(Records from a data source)
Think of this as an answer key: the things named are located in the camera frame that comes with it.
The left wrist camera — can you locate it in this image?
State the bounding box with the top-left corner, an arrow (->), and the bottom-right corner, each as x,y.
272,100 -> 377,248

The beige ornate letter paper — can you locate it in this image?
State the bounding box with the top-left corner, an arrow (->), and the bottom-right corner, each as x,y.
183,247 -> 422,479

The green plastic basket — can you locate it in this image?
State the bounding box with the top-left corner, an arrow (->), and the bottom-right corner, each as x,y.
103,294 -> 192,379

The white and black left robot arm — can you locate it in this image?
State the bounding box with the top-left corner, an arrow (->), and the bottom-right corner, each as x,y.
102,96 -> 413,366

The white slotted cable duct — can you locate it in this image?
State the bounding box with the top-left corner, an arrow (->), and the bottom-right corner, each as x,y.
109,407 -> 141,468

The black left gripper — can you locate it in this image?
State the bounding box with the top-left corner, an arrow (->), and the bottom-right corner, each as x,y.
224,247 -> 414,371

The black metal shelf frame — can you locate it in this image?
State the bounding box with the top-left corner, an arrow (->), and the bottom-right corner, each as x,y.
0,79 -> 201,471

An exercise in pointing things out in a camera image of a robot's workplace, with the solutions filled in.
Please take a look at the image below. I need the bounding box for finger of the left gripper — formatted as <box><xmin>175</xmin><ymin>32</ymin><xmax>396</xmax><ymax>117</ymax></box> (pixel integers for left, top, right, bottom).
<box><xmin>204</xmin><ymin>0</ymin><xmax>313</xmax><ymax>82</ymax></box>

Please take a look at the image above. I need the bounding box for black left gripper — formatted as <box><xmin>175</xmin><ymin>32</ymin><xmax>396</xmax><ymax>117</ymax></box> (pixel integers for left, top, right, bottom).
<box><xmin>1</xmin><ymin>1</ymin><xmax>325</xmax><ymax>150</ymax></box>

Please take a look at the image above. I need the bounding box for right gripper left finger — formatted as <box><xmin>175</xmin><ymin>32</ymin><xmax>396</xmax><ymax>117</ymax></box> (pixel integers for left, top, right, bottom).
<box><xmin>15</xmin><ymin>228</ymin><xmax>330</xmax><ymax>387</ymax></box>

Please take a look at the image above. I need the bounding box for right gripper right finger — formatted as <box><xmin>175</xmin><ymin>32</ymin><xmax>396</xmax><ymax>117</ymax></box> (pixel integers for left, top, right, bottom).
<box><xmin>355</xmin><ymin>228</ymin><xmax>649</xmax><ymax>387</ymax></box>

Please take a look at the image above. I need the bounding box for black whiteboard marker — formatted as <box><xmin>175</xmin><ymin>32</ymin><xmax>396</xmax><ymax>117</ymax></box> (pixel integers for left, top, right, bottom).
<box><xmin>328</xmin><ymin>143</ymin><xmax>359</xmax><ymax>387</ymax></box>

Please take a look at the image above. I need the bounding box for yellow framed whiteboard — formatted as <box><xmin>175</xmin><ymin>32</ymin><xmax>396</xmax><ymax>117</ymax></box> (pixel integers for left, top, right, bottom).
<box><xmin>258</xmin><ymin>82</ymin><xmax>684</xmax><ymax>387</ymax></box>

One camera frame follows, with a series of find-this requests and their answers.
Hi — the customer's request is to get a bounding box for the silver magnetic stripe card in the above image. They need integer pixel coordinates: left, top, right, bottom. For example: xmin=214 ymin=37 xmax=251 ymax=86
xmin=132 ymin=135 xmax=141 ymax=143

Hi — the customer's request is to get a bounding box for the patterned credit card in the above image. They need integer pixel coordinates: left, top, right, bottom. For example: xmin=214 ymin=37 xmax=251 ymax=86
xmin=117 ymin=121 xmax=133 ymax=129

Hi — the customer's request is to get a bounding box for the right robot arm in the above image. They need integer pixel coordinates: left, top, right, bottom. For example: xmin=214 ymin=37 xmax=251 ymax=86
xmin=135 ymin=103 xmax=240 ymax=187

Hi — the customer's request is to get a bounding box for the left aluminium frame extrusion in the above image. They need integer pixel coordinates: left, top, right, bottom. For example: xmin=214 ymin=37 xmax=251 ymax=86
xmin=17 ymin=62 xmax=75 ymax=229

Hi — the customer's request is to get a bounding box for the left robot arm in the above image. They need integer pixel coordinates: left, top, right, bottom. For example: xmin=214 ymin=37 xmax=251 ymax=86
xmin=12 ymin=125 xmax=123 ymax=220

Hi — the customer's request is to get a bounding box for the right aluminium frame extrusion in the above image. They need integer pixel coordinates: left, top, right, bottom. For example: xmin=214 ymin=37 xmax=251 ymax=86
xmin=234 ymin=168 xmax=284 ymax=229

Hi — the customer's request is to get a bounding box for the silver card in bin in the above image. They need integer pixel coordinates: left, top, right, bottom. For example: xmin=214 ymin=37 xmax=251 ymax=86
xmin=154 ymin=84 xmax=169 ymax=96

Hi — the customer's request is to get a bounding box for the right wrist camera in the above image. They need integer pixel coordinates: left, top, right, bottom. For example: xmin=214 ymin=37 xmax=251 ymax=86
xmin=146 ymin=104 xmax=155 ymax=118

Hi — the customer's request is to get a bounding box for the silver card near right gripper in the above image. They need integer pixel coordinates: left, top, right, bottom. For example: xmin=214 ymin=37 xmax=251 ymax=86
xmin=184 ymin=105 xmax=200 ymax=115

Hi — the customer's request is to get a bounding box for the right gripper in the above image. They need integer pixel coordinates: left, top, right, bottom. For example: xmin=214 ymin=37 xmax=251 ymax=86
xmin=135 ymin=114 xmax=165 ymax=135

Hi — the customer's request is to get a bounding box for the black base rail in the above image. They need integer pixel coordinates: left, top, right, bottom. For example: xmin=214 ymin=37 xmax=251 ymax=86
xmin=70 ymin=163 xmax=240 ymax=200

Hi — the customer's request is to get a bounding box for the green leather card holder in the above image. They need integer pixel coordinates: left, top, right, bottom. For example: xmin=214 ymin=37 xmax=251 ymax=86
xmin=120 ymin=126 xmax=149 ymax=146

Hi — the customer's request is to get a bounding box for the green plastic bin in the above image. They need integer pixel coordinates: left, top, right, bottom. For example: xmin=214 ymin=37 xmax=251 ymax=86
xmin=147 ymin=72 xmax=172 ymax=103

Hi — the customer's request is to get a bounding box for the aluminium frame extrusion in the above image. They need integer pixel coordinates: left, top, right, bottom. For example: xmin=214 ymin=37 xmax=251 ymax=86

• **Exercise**: Each entry needs to be copied out exactly as written.

• **Answer box**:
Think of this as an answer key: the things named are located in the camera frame that comes with it.
The left wrist camera — can you locate it in this image?
State the bounding box with the top-left corner, an arrow (->), and the bottom-right corner, each as x,y.
272,100 -> 377,248

The beige ornate letter paper — can you locate it in this image?
State the bounding box with the top-left corner, an arrow (->), and the bottom-right corner, each as x,y.
183,247 -> 422,479

The green plastic basket — can you locate it in this image?
State the bounding box with the top-left corner, an arrow (->), and the bottom-right corner, each as x,y.
103,294 -> 192,379

The white and black left robot arm — can you locate it in this image?
State the bounding box with the top-left corner, an arrow (->), and the bottom-right corner, each as x,y.
102,96 -> 413,366

The white slotted cable duct — can you locate it in this image?
State the bounding box with the top-left corner, an arrow (->), and the bottom-right corner, each as x,y.
109,407 -> 141,468

The black left gripper — can you locate it in this image?
State the bounding box with the top-left corner, an arrow (->), and the bottom-right corner, each as x,y.
224,247 -> 414,371

The black metal shelf frame — can you locate it in this image?
State the bounding box with the top-left corner, an arrow (->), and the bottom-right corner, each as x,y.
0,79 -> 201,471

An exercise in pointing things out in a camera image of a robot's workplace, with the solutions filled in.
Please take a look at the image below. I need the bounding box for finger of the left gripper — formatted as <box><xmin>175</xmin><ymin>32</ymin><xmax>396</xmax><ymax>117</ymax></box> (pixel integers for left, top, right, bottom).
<box><xmin>204</xmin><ymin>0</ymin><xmax>313</xmax><ymax>82</ymax></box>

Please take a look at the image above. I need the bounding box for black left gripper — formatted as <box><xmin>175</xmin><ymin>32</ymin><xmax>396</xmax><ymax>117</ymax></box> (pixel integers for left, top, right, bottom).
<box><xmin>1</xmin><ymin>1</ymin><xmax>325</xmax><ymax>150</ymax></box>

Please take a look at the image above. I need the bounding box for right gripper left finger — formatted as <box><xmin>175</xmin><ymin>32</ymin><xmax>396</xmax><ymax>117</ymax></box> (pixel integers for left, top, right, bottom).
<box><xmin>15</xmin><ymin>228</ymin><xmax>330</xmax><ymax>387</ymax></box>

Please take a look at the image above. I need the bounding box for right gripper right finger — formatted as <box><xmin>175</xmin><ymin>32</ymin><xmax>396</xmax><ymax>117</ymax></box> (pixel integers for left, top, right, bottom).
<box><xmin>355</xmin><ymin>228</ymin><xmax>649</xmax><ymax>387</ymax></box>

Please take a look at the image above. I need the bounding box for black whiteboard marker — formatted as <box><xmin>175</xmin><ymin>32</ymin><xmax>396</xmax><ymax>117</ymax></box> (pixel integers for left, top, right, bottom).
<box><xmin>328</xmin><ymin>143</ymin><xmax>359</xmax><ymax>387</ymax></box>

Please take a look at the image above. I need the bounding box for yellow framed whiteboard — formatted as <box><xmin>175</xmin><ymin>32</ymin><xmax>396</xmax><ymax>117</ymax></box> (pixel integers for left, top, right, bottom).
<box><xmin>258</xmin><ymin>82</ymin><xmax>684</xmax><ymax>387</ymax></box>

One camera frame follows, with a series of find-this requests and their answers.
Hi — the customer's request is to get a bounding box for the silver magnetic stripe card in the above image. They need integer pixel coordinates: left, top, right, bottom. For example: xmin=214 ymin=37 xmax=251 ymax=86
xmin=132 ymin=135 xmax=141 ymax=143

Hi — the customer's request is to get a bounding box for the patterned credit card in the above image. They need integer pixel coordinates: left, top, right, bottom. For example: xmin=214 ymin=37 xmax=251 ymax=86
xmin=117 ymin=121 xmax=133 ymax=129

Hi — the customer's request is to get a bounding box for the right robot arm in the above image. They need integer pixel coordinates: left, top, right, bottom. For example: xmin=214 ymin=37 xmax=251 ymax=86
xmin=135 ymin=103 xmax=240 ymax=187

Hi — the customer's request is to get a bounding box for the left aluminium frame extrusion in the above image. They need integer pixel coordinates: left, top, right, bottom. For example: xmin=214 ymin=37 xmax=251 ymax=86
xmin=17 ymin=62 xmax=75 ymax=229

Hi — the customer's request is to get a bounding box for the left robot arm in the above image. They need integer pixel coordinates: left, top, right, bottom. For example: xmin=214 ymin=37 xmax=251 ymax=86
xmin=12 ymin=125 xmax=123 ymax=220

Hi — the customer's request is to get a bounding box for the right aluminium frame extrusion in the above image. They need integer pixel coordinates: left, top, right, bottom. For example: xmin=214 ymin=37 xmax=251 ymax=86
xmin=234 ymin=168 xmax=284 ymax=229

Hi — the customer's request is to get a bounding box for the silver card in bin in the above image. They need integer pixel coordinates: left, top, right, bottom. For example: xmin=214 ymin=37 xmax=251 ymax=86
xmin=154 ymin=84 xmax=169 ymax=96

Hi — the customer's request is to get a bounding box for the right wrist camera in the above image. They need integer pixel coordinates: left, top, right, bottom. For example: xmin=214 ymin=37 xmax=251 ymax=86
xmin=146 ymin=104 xmax=155 ymax=118

Hi — the customer's request is to get a bounding box for the silver card near right gripper in the above image. They need integer pixel coordinates: left, top, right, bottom. For example: xmin=214 ymin=37 xmax=251 ymax=86
xmin=184 ymin=105 xmax=200 ymax=115

Hi — the customer's request is to get a bounding box for the right gripper in the above image. They need integer pixel coordinates: left, top, right, bottom. For example: xmin=214 ymin=37 xmax=251 ymax=86
xmin=135 ymin=114 xmax=165 ymax=135

Hi — the customer's request is to get a bounding box for the black base rail in the above image. They need integer pixel coordinates: left, top, right, bottom. For example: xmin=214 ymin=37 xmax=251 ymax=86
xmin=70 ymin=163 xmax=240 ymax=200

Hi — the customer's request is to get a bounding box for the green leather card holder in the above image. They need integer pixel coordinates: left, top, right, bottom. For example: xmin=214 ymin=37 xmax=251 ymax=86
xmin=120 ymin=126 xmax=149 ymax=146

Hi — the customer's request is to get a bounding box for the green plastic bin in the above image. They need integer pixel coordinates: left, top, right, bottom. For example: xmin=214 ymin=37 xmax=251 ymax=86
xmin=147 ymin=72 xmax=172 ymax=103

Hi — the customer's request is to get a bounding box for the aluminium frame extrusion in the above image. They need integer pixel coordinates: left, top, right, bottom. For example: xmin=214 ymin=37 xmax=251 ymax=86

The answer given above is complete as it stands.